La sécheresse exacerbe également les tensions entre les communautés hôtes et les réfugiés syriens.

La municipalité rurale de Barouk, par exemple, dont les sources et le fleuve fournissent de l'eau à de grandes régions du Liban, ne peut compter aujourd'hui que sur 30 pour cent de la quantité habituelle d'eau disponible. Toutefois, les besoins de consommation ont augmenté de près de 25 pour cent en raison de la présence de 2.000 réfugiés et l’adjoint au maire de Barouk, Dr Marwan Mahmoud, explique que cela a généré des plaintes contre les nouveaux arrivants.

Toutefois, Minjauw croit que “dans ce contexte inquiétant, il y a la possibilité d'atténuer le conflit et de le transformer en une situation gagnant-gagnant, utilisant à la fois les communautés hôtes et les réfugiés dans la construction de solutions à long terme pour la gestion et la conservation de l'eau ainsi que l'entretien et la gestion des forêts. Ceci serait bénéfique pour les agriculteurs libanais à long terme tout en améliorant les moyens de subsistance des personnes qui souffrent”.

Pour Farajalla, une partie du problème lié à l'eau est qu'”il y a un manque général de prise de conscience et de connaissances des décideurs” au Liban, et il affirme que c'est à la société civile de conduire le processus, faisant pression sur le gouvernement pour “plus de transparence et une meilleure gouvernance ainsi que la reddition de comptes” en matière de gestion de l'eau.

Il affirme que “le gouvernement a échoué avec cette sécheresse en ne la considérant pas tôt”. Jusque-là, un gouvernement en crise politique continue a promu peu de mesures inefficaces pour atténuer la sécheresse.

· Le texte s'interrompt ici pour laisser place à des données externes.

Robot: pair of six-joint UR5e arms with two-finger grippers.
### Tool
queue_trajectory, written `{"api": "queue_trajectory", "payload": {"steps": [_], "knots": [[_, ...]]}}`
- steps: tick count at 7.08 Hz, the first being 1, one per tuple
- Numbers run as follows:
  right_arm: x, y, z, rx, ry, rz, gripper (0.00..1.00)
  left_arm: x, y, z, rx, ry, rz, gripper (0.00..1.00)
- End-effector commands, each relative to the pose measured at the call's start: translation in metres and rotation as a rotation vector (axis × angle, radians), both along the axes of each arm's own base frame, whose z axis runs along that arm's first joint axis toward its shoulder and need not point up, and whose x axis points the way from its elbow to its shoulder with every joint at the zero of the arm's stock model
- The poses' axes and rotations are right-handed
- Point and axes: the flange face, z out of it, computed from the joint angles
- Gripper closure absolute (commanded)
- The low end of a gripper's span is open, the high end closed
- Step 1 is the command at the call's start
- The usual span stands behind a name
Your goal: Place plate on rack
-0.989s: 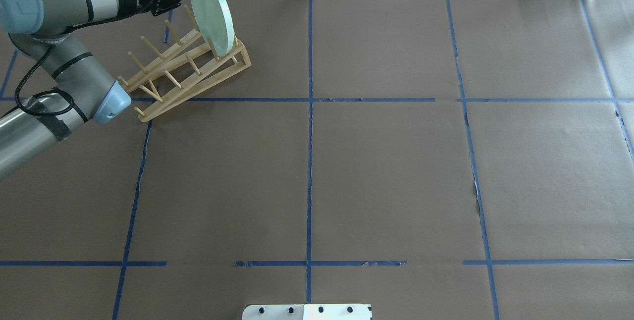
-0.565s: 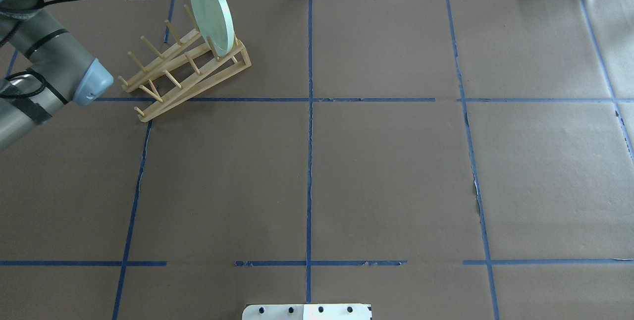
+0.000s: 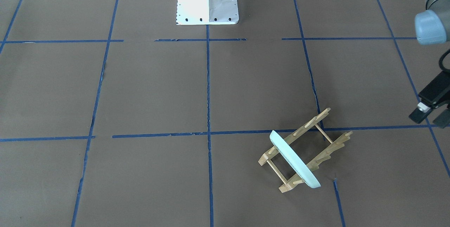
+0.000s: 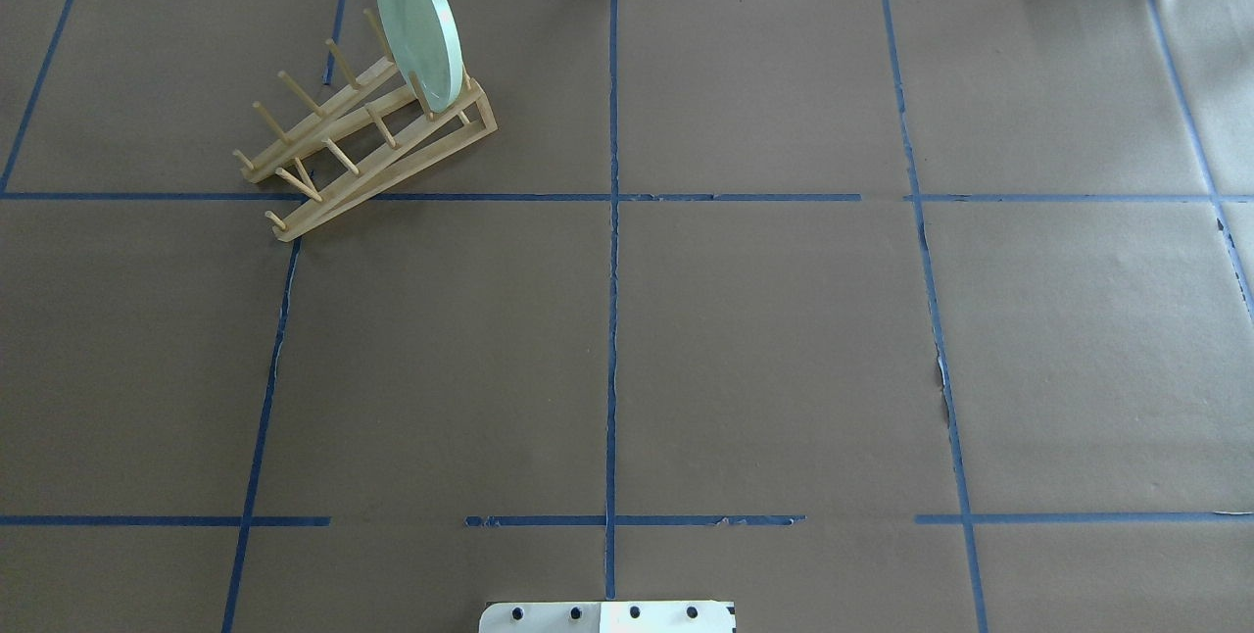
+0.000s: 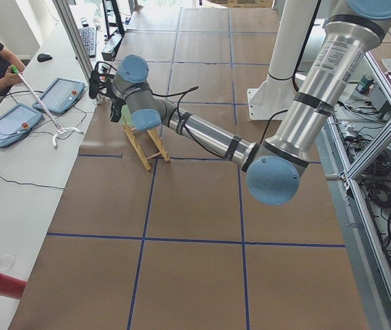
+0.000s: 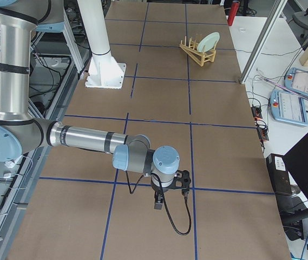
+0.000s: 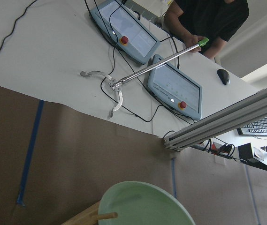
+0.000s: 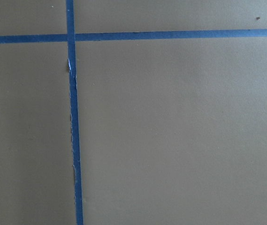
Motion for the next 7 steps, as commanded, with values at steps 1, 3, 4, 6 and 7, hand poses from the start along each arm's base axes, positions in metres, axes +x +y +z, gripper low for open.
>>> {"api": "queue_trajectory", "payload": {"steps": [1, 3, 4, 6, 7], "knots": [[0.000, 0.000, 0.000, 0.000, 0.000, 0.000, 0.00, -0.053, 0.029, 0.113, -0.025, -0.297, 0.185, 0.00], [0.000, 0.000, 0.000, 0.000, 0.000, 0.000, 0.00, -0.128, 0.063, 0.216, -0.082, -0.430, 0.326, 0.00], [0.000, 0.000, 0.000, 0.000, 0.000, 0.000, 0.00, -0.153, 0.092, 0.258, -0.114, -0.429, 0.352, 0.00], [0.000, 0.000, 0.000, 0.000, 0.000, 0.000, 0.00, -0.153, 0.120, 0.289, -0.297, -0.384, 0.395, 0.00], [0.000, 0.000, 0.000, 0.000, 0.000, 0.000, 0.00, -0.153, 0.127, 0.289, -0.320, -0.378, 0.400, 0.00]]}}
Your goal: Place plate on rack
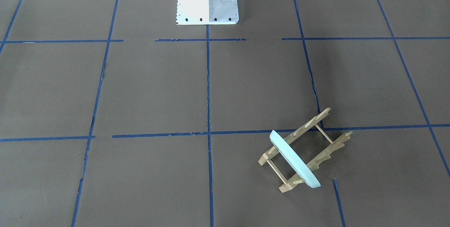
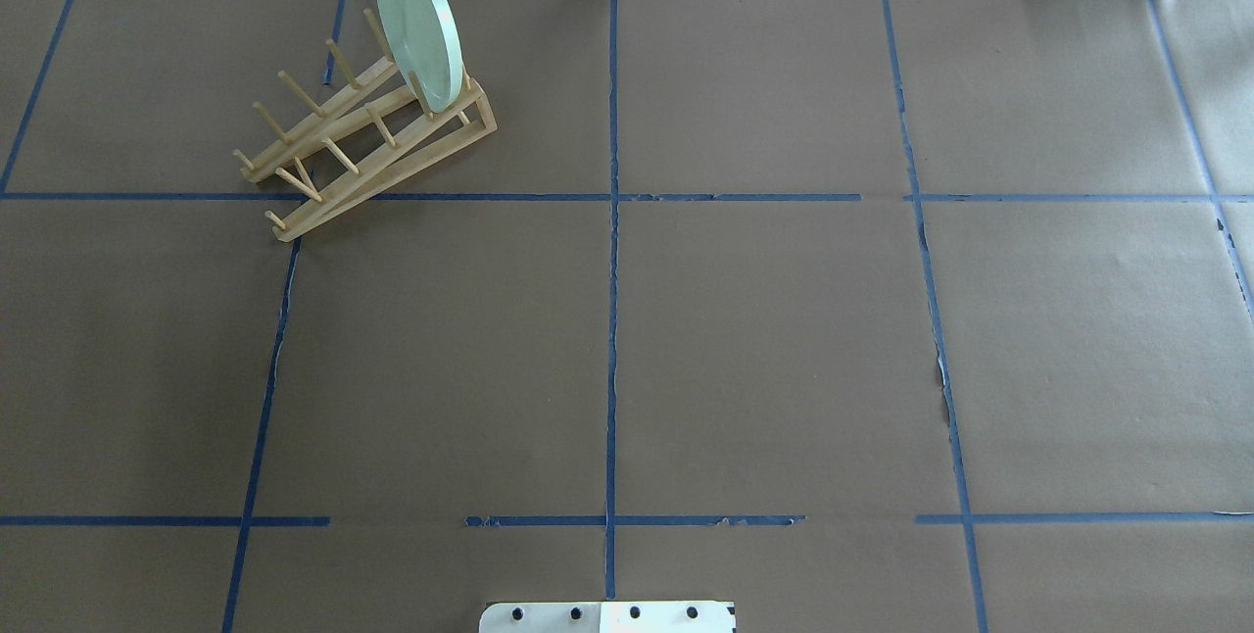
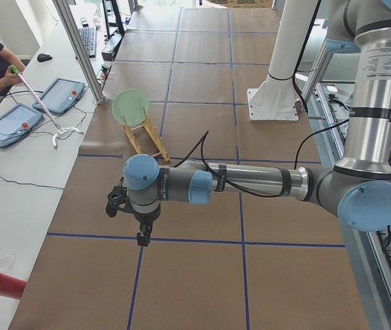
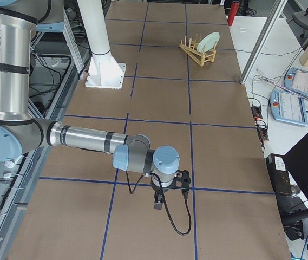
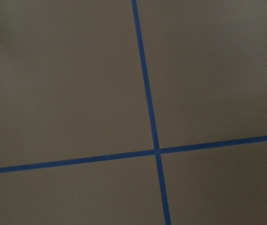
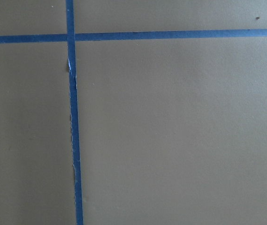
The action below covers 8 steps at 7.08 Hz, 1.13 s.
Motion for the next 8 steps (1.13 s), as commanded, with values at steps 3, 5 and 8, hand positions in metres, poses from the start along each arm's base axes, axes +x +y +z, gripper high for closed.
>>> {"api": "queue_trajectory", "payload": {"steps": [3, 5, 8], "knots": [[0.000, -0.001, -0.001, 0.001, 0.000, 0.000, 0.00, 0.007, 0.018, 0.003, -0.003, 0.092, 0.002, 0.00], [0.000, 0.000, 0.000, 0.000, 0.000, 0.000, 0.00, 0.009, 0.023, 0.001, 0.034, 0.116, 0.005, 0.00], [0.000, 0.000, 0.000, 0.000, 0.000, 0.000, 0.00, 0.009, 0.020, 0.001, 0.027, 0.101, 0.007, 0.00]]}}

L’une des idées les plus récentes était d’importer de l'eau à partir de la Turquie, avec des coûts prohibitifs.

“Bientôt, vous entendrez également parler des projets pour dessaler l'eau de mer”, déclare Farajalla. “Les deux idées sont stupides parce qu’au Liban, nous pouvons améliorer beaucoup de choses avant de recourir à ces mesures drastiques”.